Glad to hear that, Jeff.
The government doesn’t like pubs because its customers congregate and share their disdain and contempt for the biggest hoax in modern history (I believe the virus is real, but not the lasting state if emergency).
Dear Niall, There is a clear truth in that.
The Sageists, and the government dislike the fact that men can meet, and depending on the type of bar, either laugh at, lampoon, and ridicule the effete edicts from the mask wearers, and computer modellers.
Or, they can discuss the implications of replacing our freedoms, which took centuries to win, by a technocratic surveillance society, and refer to Solzhenitsyn and The King James Bible whilst doing so.
In a good bar free thinking and free speaking, without the presence of electronic snooping, encourage thought in others, exchange of ideas, and digression.
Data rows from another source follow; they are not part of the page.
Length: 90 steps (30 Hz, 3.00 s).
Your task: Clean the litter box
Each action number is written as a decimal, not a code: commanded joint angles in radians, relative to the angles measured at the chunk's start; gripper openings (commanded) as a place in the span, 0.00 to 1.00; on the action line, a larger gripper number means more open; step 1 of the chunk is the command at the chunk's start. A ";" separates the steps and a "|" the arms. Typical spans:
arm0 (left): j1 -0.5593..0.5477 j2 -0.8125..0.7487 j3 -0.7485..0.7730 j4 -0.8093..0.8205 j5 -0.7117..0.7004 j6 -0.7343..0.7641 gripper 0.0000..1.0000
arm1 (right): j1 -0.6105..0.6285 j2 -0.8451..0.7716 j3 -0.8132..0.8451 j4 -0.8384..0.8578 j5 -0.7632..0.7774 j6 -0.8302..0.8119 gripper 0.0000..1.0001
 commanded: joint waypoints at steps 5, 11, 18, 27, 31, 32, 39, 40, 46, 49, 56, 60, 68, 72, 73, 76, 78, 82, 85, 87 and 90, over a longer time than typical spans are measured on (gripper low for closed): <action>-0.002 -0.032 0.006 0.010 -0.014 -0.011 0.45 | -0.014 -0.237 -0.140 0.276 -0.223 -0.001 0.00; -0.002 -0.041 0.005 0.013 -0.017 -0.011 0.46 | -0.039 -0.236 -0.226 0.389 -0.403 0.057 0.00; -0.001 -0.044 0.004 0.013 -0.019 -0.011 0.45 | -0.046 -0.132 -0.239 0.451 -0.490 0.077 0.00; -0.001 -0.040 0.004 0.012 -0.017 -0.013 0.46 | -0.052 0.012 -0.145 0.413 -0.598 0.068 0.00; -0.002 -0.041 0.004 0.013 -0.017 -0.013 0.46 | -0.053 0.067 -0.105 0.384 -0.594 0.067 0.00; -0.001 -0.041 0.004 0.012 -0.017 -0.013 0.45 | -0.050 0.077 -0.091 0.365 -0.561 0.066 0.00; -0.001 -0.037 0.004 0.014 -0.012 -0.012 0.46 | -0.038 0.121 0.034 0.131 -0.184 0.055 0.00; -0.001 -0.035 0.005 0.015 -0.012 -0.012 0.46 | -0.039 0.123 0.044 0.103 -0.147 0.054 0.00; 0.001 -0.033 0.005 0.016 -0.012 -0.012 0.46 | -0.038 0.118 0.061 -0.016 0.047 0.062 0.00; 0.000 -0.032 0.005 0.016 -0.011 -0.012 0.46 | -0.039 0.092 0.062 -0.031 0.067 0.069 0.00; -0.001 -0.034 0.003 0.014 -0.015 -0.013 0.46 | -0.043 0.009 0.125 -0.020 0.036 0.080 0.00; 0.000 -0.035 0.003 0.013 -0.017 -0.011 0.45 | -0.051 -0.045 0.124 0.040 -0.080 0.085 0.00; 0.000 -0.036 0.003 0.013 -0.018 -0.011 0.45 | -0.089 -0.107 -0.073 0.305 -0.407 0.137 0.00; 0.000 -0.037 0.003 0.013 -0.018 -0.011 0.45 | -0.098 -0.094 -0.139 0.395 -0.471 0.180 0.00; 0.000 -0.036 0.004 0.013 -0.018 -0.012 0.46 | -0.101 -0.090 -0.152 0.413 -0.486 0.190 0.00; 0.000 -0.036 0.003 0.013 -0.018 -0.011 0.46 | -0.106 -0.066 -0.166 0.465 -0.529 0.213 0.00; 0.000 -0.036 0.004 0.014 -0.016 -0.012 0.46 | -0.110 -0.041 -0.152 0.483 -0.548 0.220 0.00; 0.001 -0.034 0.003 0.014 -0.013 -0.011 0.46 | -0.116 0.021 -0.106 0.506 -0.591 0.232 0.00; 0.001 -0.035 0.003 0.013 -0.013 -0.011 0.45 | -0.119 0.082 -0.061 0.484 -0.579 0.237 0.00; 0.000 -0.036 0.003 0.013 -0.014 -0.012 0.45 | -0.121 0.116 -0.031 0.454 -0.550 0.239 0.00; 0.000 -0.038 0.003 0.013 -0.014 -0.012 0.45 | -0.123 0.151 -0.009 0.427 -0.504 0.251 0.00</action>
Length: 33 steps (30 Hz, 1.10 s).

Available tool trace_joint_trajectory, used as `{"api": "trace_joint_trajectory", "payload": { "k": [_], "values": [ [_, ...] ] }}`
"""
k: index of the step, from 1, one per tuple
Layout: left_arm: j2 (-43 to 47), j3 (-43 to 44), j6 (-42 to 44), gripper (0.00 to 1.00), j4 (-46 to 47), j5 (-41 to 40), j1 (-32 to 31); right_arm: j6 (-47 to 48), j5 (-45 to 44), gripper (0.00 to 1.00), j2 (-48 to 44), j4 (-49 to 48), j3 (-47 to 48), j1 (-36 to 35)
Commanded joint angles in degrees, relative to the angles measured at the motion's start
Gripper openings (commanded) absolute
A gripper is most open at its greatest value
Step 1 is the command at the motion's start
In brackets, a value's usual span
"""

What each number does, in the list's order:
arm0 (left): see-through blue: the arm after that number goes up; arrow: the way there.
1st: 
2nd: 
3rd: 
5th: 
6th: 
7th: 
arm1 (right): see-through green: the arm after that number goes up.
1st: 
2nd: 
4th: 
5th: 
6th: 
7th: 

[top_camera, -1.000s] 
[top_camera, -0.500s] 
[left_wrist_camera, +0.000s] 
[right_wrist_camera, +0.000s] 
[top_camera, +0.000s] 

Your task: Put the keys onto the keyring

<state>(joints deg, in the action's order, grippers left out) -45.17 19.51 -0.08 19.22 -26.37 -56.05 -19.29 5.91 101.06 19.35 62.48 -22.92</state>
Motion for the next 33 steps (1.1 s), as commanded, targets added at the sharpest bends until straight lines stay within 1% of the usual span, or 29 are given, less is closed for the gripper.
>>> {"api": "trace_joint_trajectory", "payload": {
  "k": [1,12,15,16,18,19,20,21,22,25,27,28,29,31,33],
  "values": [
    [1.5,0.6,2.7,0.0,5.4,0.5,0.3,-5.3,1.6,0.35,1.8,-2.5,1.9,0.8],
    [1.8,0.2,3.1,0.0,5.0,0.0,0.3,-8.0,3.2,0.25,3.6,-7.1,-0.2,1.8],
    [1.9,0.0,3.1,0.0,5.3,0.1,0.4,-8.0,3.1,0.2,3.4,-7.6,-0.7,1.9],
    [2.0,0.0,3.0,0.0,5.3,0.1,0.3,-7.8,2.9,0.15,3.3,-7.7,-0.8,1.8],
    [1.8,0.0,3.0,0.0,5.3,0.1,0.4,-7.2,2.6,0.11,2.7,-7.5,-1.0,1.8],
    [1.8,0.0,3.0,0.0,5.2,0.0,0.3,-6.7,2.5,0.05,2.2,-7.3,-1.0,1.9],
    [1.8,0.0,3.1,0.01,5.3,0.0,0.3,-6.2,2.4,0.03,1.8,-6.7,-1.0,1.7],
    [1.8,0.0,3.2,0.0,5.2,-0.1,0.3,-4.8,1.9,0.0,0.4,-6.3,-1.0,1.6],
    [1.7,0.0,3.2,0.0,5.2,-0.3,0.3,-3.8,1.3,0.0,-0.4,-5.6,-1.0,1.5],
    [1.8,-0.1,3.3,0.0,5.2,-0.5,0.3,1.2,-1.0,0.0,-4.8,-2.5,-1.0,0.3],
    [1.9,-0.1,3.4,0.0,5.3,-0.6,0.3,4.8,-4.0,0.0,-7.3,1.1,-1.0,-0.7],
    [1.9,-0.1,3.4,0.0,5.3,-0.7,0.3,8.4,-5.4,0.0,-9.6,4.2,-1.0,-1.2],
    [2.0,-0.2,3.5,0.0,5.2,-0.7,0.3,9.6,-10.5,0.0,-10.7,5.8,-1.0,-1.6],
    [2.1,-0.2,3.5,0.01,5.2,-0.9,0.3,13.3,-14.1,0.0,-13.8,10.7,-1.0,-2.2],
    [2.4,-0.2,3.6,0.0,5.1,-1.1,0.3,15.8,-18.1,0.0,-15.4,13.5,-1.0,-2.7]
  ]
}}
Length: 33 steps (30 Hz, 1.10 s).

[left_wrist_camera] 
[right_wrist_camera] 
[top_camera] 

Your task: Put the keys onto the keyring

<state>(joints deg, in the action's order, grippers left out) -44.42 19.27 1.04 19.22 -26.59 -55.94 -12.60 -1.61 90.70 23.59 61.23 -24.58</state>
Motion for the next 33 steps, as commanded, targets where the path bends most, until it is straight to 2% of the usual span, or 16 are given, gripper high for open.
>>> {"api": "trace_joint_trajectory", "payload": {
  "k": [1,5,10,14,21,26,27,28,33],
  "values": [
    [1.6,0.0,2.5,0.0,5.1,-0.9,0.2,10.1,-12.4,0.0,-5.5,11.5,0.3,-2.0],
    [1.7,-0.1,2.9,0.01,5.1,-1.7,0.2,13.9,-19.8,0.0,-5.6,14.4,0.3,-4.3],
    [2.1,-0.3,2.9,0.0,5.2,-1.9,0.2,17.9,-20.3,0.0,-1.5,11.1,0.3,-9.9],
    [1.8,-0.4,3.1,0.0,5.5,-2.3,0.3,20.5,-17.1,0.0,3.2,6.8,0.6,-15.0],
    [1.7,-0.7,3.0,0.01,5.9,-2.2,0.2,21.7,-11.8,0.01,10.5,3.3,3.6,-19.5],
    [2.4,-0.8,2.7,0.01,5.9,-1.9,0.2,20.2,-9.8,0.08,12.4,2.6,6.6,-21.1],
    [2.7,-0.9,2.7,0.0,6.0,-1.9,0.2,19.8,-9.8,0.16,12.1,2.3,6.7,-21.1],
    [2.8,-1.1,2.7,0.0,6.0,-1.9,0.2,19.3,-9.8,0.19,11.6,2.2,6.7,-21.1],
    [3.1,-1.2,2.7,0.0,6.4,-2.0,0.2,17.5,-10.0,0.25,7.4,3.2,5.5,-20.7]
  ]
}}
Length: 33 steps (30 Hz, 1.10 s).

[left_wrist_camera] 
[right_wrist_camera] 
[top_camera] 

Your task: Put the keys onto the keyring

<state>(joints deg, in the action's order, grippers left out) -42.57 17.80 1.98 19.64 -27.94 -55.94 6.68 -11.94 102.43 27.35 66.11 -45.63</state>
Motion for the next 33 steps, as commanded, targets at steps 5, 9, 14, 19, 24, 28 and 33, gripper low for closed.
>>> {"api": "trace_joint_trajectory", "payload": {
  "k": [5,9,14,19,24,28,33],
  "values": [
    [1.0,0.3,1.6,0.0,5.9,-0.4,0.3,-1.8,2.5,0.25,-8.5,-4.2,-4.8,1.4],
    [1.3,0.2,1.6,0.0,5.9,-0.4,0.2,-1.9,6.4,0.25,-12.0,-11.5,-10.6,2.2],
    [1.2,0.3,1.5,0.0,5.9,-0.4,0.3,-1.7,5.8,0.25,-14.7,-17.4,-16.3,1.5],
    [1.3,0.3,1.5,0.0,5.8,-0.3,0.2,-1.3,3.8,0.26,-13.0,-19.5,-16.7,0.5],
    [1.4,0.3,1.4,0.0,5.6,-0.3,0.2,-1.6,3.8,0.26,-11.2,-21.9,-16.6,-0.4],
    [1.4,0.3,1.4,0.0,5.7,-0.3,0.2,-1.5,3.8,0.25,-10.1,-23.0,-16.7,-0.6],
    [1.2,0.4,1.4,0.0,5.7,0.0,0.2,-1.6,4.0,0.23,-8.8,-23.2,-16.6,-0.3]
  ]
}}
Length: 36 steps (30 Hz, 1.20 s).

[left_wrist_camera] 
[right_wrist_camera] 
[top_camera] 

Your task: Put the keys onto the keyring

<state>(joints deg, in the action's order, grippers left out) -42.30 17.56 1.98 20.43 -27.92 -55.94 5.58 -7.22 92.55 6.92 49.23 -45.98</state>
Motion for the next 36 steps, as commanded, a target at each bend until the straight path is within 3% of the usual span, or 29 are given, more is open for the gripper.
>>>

All of these things are considered dangerous by Whitty, Vallance, Michie et al, with their horrid dreams of a technocratic communism run by globalist bankers.
I don’t think people really waste their time talking at length about that in pubs, Niall mate. It’s more places like Twitter and this cesspit of moronic, racist discourse that it happens. But it sounds like you’d be a real hoot when everybody else wants to talk about the footy. That’s if you ever go to pubs, which your fantasist outpourings above would tend to suggest otherwise.
Hello Andrew! 🙂
Yes Hello Andrew. I wonder what grubby bedsit he weaves his fantasies from?